The challenge in trying to detect both protein and mRNA in your embryos is finding the conditions which will yield an acceptable result for each. The mild proteinase digestion of the embryos results in the optimum hybridization of probes to their targets, giving you the best RNA signal, but will destroy many of the protein epitopes that your antibody should recognize, giving you the worst protein signal, or none at all. Here are some methods that get around the ProtK treatment, thus allowing your antibody to work while still obtaining a good signal from your RNA probe.

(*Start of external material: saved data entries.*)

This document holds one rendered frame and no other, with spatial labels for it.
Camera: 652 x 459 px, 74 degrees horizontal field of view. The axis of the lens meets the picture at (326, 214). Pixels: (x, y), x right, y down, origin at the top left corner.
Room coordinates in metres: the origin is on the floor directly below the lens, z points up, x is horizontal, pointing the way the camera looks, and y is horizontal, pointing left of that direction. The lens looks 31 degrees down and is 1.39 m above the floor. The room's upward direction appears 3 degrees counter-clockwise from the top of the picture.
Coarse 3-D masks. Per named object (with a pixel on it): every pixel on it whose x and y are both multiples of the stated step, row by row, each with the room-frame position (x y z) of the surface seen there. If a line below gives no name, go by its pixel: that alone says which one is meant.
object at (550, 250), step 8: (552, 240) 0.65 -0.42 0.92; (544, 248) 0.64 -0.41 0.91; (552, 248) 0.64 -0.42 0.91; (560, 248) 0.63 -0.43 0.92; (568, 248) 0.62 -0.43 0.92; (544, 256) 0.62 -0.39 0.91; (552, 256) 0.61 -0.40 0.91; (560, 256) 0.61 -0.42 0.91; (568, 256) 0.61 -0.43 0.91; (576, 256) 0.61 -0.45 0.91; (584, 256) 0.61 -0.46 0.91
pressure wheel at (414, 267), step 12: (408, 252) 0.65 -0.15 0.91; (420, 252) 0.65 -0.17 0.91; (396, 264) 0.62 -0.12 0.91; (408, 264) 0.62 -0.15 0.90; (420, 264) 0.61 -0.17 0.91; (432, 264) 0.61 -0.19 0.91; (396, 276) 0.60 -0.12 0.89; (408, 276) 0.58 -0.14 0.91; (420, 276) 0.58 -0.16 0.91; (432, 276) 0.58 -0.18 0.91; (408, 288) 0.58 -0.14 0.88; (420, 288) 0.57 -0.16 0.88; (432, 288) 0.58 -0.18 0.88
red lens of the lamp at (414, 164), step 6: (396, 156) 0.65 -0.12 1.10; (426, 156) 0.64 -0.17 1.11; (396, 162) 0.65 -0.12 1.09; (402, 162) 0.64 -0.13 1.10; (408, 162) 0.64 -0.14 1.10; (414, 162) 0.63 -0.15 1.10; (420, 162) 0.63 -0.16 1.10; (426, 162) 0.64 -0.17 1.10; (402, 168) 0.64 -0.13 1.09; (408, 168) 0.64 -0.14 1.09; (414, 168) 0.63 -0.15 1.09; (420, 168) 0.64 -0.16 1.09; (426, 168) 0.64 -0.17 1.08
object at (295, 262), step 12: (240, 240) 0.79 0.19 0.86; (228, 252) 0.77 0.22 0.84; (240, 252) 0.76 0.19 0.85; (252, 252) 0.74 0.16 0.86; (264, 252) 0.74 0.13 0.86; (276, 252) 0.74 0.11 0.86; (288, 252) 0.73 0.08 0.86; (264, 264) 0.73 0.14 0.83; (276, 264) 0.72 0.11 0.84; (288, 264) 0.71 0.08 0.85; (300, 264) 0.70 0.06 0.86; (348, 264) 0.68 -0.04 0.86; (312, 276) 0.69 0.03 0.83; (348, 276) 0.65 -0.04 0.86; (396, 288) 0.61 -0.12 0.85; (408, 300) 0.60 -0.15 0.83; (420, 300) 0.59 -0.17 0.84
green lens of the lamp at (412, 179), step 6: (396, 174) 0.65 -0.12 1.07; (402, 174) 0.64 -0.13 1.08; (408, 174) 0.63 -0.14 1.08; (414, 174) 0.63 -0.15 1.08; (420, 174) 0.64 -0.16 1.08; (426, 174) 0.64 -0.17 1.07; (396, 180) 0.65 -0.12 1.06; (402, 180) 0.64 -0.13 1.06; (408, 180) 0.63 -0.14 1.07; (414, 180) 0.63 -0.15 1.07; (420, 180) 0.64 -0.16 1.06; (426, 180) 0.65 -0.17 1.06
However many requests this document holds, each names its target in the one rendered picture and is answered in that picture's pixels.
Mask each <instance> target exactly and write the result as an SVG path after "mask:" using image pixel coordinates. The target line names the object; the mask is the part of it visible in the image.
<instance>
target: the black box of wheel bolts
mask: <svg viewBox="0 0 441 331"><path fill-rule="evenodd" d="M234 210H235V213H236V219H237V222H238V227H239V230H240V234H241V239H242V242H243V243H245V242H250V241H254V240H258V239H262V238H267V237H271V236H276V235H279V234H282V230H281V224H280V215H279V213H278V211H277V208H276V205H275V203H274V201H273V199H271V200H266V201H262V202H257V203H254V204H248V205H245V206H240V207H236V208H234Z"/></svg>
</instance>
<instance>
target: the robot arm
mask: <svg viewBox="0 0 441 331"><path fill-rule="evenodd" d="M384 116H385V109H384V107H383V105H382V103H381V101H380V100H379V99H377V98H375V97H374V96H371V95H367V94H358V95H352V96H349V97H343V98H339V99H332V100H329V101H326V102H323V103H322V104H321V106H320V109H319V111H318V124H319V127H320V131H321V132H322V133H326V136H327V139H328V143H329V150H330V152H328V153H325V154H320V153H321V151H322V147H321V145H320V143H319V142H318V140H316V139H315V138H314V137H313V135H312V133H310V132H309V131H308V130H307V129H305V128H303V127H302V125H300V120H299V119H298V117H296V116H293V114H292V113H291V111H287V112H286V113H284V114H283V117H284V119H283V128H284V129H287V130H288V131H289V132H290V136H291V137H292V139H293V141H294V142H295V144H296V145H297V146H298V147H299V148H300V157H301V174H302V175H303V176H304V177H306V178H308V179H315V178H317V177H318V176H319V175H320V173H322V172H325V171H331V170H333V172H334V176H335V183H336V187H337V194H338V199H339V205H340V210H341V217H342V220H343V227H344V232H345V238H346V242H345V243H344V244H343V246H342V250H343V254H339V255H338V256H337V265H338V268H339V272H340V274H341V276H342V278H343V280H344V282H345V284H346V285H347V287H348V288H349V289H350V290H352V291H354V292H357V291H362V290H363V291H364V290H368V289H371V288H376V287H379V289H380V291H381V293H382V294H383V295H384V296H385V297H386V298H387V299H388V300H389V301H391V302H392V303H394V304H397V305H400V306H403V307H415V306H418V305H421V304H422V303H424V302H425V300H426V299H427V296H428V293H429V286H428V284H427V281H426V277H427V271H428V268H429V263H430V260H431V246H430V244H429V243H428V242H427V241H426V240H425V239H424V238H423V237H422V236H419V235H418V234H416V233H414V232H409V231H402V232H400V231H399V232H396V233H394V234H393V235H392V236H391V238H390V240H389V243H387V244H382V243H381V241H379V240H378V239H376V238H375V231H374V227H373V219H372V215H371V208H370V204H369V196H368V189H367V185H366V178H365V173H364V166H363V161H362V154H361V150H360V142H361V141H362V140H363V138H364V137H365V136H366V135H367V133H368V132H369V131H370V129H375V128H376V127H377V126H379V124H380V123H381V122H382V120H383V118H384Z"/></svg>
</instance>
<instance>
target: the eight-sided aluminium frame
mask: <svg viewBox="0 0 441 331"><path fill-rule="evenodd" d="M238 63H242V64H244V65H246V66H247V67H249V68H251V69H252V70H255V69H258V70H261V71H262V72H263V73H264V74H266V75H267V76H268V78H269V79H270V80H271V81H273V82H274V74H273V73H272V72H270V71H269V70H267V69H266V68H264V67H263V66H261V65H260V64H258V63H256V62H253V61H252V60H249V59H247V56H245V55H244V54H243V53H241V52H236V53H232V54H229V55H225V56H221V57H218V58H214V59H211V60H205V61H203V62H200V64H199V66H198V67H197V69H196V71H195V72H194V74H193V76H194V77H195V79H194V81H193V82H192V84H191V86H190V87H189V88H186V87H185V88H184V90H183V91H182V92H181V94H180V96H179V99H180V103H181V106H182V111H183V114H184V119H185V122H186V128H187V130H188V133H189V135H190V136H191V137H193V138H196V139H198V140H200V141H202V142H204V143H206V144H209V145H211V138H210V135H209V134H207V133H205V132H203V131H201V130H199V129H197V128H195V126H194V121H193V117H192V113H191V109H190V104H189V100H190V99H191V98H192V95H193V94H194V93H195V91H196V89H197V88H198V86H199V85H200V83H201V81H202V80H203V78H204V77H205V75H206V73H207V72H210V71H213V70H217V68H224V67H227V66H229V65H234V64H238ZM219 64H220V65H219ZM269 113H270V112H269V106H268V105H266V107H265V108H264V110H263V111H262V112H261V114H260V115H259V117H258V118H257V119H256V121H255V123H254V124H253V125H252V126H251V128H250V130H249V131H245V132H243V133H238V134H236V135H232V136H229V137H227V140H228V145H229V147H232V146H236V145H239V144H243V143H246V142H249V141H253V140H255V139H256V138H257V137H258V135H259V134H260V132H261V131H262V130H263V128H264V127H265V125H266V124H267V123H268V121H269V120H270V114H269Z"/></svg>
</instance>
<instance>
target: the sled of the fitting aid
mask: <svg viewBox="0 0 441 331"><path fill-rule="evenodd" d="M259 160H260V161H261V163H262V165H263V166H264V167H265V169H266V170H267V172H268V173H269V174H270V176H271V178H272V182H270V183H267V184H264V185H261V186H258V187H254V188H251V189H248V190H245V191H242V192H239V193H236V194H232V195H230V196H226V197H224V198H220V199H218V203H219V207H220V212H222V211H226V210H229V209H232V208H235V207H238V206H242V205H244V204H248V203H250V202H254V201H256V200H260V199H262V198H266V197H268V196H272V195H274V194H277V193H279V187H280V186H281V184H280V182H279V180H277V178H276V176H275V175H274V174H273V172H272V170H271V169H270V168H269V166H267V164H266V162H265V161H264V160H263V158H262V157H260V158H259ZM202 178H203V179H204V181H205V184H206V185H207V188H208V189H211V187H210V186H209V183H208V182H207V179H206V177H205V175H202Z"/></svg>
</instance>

These methods assume that your antibody will still work well even after its protein targets have been slow-cooked in hybridization solution. For the antibodies I have tried, the hybridization itself does not seem to reduce the quality of antibody staining, but that might not always hold true. So what works best? All three methods have worked for me, but I haven't tried them in parallel so I can't make a fair comparison. They're all worth trying with your particular RNA probe and antibody combination. Parallel experiments with and without ProtK made me conclude that ProtK treatment is still essential for the best RNA signal and you will have to sacrifice some percentage of it in order to see your protein as well. If you have great signal to begin with, you will get your cake and eat it too. But what if the harsh conditions of hybridization do completely destroy the epitopes normally recognized by your antibody? Another approach is to perform a normal antibody staining procedure before hybridization. Subsequent post-fixation of the embryos allows the secondary detection reagents to persist through the hybridization steps, to be visualized later along with the RNA probe. Two variations on this theme are described in Goto and Hayashi (1997) and Sturtevant et al. (1993).